ASSIGNMENT
Go through the material and copy each line in which the word "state" shows up.

GIVEN MATERIAL Block Start

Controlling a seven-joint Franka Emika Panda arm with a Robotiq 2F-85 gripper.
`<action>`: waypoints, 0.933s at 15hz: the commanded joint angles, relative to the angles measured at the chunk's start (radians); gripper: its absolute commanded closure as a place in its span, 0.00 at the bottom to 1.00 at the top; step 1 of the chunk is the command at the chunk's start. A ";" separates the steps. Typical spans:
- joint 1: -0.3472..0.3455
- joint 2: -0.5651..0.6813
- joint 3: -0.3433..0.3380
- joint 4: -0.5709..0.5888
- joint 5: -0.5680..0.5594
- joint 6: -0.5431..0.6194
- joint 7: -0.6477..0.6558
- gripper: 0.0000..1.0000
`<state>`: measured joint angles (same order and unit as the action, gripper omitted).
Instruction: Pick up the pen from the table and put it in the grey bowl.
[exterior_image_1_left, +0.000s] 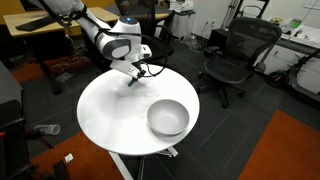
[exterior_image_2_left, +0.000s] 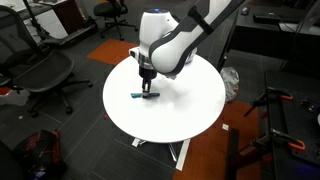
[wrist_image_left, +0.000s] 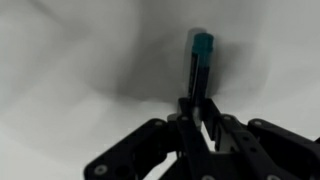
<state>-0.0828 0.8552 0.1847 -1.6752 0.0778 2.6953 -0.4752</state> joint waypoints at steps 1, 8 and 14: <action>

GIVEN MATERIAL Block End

TASK OUTPUT
`<state>`: measured joint angles (same order and unit as the action, gripper omitted).
<state>-0.0828 0.8552 0.1847 -1.6752 0.0778 2.6953 -0.4752</state> joint waypoints at steps 1, 8 and 14: <action>

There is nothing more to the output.